WNO’s Freedom Season Presents: Dead Man Walking – A Review by Melissa Compton.


The Welsh National Opera got its summer season ‘FREEDOM’ off to an explosive start at Wales Millennium Centre with its production of Dead Man Walking. With music by Jake Heggie, the opera follows the work of nun: Sister Helen Prejean as she works with death row prisoner Joseph De Rocher who has been convicted of the rape and murder of a teenage couple.

Set in Louisiana in 1980’s, there are many themes raised in the opera, through emotional and sometimes intense scenes. Although the opera is centred around Sister Helen’s and Joseph’s perspectives on the events that are unfolding, there is reflection and an exploration of the victim’s family’s thoughts and feelings and their experience both during the appeal meeting and execution scenes. There are scenes involving the De Rocher family too, giving the opera a balance view.

With a blend of powerful and gentle music all vocal performances were equally stunning, outstanding performances were given by Lucia Cervoni, Morgan Smith, who played Sister Helen Prejean and Joseph De Rocher. Both gave performances full of passion and conviction.

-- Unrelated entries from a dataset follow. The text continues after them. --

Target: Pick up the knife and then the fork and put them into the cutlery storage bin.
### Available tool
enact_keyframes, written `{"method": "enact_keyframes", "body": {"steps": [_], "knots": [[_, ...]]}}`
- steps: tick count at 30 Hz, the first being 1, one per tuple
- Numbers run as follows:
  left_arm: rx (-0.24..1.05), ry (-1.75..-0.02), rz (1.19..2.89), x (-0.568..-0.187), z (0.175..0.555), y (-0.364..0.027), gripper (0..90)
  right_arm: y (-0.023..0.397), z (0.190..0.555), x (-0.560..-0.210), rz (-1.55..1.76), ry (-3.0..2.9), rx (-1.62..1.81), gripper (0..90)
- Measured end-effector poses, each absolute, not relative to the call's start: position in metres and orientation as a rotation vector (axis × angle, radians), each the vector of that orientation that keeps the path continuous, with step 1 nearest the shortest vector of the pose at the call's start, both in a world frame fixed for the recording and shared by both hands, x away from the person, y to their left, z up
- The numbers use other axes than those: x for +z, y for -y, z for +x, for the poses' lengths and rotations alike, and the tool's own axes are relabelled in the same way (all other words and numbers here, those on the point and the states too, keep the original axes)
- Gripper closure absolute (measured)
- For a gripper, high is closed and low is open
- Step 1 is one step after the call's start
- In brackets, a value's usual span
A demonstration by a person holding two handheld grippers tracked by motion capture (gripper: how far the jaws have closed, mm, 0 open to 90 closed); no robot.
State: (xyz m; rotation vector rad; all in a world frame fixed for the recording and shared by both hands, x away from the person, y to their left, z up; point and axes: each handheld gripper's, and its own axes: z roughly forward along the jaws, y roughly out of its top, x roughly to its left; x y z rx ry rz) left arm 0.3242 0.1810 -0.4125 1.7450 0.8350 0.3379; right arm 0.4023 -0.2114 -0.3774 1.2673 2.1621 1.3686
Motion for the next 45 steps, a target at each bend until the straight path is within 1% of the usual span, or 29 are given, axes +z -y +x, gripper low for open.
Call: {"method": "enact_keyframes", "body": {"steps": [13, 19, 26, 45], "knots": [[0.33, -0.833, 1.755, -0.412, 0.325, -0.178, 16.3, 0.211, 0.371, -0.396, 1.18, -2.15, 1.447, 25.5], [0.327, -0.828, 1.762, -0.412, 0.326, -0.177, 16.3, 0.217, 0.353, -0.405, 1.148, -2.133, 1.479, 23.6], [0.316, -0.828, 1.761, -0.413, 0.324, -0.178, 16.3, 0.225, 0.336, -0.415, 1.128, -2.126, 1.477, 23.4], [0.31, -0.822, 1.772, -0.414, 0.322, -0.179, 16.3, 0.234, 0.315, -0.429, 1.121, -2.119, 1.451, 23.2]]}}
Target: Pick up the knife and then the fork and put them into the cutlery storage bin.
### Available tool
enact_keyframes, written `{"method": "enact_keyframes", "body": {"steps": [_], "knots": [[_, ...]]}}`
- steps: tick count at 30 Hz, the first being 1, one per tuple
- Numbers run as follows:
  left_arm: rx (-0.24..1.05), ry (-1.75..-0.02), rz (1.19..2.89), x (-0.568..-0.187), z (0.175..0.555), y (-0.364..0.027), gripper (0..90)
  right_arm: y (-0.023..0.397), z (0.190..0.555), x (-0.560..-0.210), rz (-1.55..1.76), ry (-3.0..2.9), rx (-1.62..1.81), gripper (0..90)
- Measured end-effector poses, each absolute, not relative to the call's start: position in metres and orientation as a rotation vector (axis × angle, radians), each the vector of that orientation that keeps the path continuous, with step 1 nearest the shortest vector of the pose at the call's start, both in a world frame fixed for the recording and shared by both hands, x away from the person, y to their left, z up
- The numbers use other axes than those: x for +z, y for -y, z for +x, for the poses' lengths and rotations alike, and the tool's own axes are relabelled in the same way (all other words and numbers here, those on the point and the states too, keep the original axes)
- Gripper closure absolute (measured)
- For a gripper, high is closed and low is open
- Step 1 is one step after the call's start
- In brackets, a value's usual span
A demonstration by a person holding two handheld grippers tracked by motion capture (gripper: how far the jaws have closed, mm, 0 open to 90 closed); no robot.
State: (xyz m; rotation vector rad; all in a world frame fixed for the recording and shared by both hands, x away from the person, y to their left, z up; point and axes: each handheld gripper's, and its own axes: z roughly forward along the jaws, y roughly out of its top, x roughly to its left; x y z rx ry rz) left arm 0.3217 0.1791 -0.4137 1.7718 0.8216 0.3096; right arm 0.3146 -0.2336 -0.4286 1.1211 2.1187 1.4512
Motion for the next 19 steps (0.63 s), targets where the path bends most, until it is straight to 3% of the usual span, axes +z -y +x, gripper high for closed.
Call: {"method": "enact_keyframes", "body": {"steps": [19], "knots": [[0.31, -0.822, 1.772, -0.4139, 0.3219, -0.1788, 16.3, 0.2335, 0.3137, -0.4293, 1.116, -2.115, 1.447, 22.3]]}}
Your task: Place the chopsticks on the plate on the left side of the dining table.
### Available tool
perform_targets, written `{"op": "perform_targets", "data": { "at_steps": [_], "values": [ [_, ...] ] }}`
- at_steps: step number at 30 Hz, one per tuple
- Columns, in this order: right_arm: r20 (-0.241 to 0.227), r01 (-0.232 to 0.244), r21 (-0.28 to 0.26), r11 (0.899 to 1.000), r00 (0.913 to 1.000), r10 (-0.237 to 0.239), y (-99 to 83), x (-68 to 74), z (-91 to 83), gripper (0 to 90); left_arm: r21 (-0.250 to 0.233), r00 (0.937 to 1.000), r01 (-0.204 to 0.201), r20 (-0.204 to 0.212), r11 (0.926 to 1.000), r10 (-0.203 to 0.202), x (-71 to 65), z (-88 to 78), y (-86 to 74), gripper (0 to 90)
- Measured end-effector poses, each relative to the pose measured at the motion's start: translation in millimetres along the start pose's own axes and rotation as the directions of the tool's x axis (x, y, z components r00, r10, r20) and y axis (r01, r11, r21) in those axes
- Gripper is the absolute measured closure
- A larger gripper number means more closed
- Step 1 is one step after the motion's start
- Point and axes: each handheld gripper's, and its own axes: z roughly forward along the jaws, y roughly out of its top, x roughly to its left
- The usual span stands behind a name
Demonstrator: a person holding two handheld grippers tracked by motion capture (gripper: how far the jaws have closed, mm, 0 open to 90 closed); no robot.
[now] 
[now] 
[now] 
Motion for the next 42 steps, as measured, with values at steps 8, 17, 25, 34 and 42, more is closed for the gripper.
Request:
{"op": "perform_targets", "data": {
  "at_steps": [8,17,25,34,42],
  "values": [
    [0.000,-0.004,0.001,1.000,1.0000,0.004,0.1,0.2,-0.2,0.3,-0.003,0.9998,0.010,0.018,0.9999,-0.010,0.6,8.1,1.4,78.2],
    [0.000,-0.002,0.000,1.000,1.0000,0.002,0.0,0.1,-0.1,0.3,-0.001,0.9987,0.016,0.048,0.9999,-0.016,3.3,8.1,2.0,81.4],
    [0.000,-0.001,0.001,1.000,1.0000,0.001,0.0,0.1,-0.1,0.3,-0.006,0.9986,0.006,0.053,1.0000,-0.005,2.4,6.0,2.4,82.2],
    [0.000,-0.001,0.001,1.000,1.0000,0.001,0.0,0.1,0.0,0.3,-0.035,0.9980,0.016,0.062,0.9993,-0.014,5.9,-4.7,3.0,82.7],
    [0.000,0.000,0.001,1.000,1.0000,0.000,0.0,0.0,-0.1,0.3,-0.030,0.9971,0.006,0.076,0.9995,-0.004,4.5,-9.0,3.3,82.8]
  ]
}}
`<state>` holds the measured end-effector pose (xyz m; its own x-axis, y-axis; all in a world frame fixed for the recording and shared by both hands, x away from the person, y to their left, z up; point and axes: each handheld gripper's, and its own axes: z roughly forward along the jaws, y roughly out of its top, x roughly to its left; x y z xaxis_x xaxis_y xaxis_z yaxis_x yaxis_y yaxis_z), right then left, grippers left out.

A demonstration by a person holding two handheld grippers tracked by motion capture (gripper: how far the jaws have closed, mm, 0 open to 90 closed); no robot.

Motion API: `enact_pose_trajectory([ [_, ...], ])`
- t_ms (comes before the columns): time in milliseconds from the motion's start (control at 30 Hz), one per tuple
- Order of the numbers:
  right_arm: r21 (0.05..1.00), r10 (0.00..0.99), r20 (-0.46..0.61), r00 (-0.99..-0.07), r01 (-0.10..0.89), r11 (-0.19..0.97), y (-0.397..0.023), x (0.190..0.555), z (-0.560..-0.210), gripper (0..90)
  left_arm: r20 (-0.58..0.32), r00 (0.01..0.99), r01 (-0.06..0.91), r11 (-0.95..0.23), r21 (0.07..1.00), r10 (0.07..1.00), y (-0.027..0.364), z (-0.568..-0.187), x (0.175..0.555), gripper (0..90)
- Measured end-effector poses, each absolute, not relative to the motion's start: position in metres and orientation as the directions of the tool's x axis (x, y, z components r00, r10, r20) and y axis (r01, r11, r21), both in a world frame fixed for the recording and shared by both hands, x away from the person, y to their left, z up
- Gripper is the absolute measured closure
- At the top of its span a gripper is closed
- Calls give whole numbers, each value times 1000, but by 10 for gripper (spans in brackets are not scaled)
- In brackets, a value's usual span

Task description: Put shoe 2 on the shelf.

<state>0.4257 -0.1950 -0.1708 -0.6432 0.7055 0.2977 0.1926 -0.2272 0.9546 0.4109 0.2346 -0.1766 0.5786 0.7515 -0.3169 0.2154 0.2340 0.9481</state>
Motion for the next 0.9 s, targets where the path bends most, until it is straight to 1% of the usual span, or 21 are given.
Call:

As the opera explores issues of justice, injustice, spirituality and forgiveness through the context of violent crime, there are a few key scenes that provide balance in opera, there are scenes of Sister Helen being haunted by voices and having dreams that powerfully demonstrate her moral conflict with the role she is playing in trying to help Joseph. The representation of the prison staff was also positive.

It is hard to imagine a more perfect medium than opera for this story. The Welsh National Opera performance is a perfect reflection of a situation that is rarely shown from all sides and raises questions about the fairness on families on both sides of the crimes of processes like pardon meetings. The opera plays out in a balanced emotive manner without causing offence, which given the context of violent crime is often difficult to achieve.

The opening scene depicts the rape and murders committed by Joseph and his brother Antony, that lead to Joseph’s imprisonment.

This is delivered expertly by the Welsh National Opera; musical cues are used for the brothers entrance the scene is short in duration whilst being direct and clear in content. The performance of this scene was very impressive in the way it minimized any discomfort the audience might have otherwise experienced.

Welsh National Opera’s Freedom Season is a series of performances, talks and exhibitions across Cardiff from 7-30 June 2019.